MANHATTAN (CN) — Philip Roth, America’s pre-eminent novelist and a perennial candidate for the Nobel Prize, died of congestive heart failure Tuesday night in a Manhattan hospital. He was 85.
From his breakthrough novella “Goodbye, Columbus” (1959), which won the National Book Award, through his salacious novel “Portnoy’s Complaint” (1969) to the trilogy many consider his masterpiece —“American Pastoral” (1997), “I Married a Communist” (1998) and “The Human Stain” (2000) — Roth skewered modern life, particularly Jewish American life, with often bleak humor. Many of his works were set in his beloved hometown, Newark.

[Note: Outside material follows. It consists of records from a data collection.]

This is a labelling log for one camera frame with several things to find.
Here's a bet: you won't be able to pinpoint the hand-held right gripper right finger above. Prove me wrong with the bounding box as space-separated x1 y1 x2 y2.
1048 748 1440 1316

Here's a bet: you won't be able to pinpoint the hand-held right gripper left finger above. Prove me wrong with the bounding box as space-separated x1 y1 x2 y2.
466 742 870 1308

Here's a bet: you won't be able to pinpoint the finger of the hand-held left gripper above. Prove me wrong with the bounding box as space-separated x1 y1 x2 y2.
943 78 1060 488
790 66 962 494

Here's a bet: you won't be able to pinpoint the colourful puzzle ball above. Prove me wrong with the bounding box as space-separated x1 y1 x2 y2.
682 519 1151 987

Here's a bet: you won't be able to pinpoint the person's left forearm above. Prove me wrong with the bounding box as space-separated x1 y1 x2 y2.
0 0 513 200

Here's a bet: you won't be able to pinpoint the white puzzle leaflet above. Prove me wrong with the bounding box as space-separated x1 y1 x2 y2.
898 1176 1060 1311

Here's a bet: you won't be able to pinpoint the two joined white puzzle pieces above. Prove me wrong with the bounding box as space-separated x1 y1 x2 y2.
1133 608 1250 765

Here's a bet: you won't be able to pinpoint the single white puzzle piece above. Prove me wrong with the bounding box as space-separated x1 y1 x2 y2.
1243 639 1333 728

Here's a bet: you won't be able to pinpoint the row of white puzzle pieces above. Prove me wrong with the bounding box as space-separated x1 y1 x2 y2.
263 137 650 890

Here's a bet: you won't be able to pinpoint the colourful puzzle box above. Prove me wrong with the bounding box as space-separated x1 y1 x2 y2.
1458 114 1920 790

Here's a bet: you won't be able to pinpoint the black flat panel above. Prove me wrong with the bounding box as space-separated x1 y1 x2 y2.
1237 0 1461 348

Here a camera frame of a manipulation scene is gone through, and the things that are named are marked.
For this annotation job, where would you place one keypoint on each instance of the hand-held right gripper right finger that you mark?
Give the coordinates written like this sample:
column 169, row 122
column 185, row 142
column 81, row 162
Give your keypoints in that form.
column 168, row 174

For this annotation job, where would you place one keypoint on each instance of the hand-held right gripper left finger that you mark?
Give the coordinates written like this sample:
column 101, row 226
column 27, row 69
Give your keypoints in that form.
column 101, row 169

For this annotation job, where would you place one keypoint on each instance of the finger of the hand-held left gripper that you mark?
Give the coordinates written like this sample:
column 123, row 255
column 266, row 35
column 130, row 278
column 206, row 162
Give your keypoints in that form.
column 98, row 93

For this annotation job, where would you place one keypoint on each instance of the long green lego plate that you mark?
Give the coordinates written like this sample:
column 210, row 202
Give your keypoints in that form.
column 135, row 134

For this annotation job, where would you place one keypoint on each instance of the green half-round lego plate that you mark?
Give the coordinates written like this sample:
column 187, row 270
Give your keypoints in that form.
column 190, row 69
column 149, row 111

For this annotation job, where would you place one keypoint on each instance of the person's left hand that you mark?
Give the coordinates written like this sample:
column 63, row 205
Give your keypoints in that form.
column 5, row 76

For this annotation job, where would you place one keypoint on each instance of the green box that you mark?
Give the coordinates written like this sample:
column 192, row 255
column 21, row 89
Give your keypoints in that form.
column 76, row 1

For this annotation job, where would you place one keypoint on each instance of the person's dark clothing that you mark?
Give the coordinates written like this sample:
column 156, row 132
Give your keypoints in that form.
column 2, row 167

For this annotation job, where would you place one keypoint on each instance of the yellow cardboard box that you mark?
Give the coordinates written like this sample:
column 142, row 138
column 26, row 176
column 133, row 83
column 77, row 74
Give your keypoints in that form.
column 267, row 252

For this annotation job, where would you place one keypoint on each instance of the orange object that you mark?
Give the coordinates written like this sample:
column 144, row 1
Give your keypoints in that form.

Among his honors were two National Book Awards, a Pulitzer Prize, two National Book Critics Circle awards, three PEN/Faulkner Awards and the Man Booker International Prize. Perhaps the only things that kept him from winning the Nobel Prize was the often salacious — some would say sexist — nature of much of his work, plus the strength of the work of other Nobelists of his generation who wrote in English, including Saul Bellow, Alice Munro, Doris Lessing, John Coetzee, Seamus Heaney, Toni Morrison and Derek Walcott.
As he aged, living somewhat of a recluse, he kept up a relentless pace, writing a novel a year until he announced his retirement from writing in 2012, the year after he was awarded a National Humanities Medal by President Barack Obama.
“The struggle with writing is done,” he said. He retired to his homes on the Upper West Side of New York and a farmhouse in Connecticut.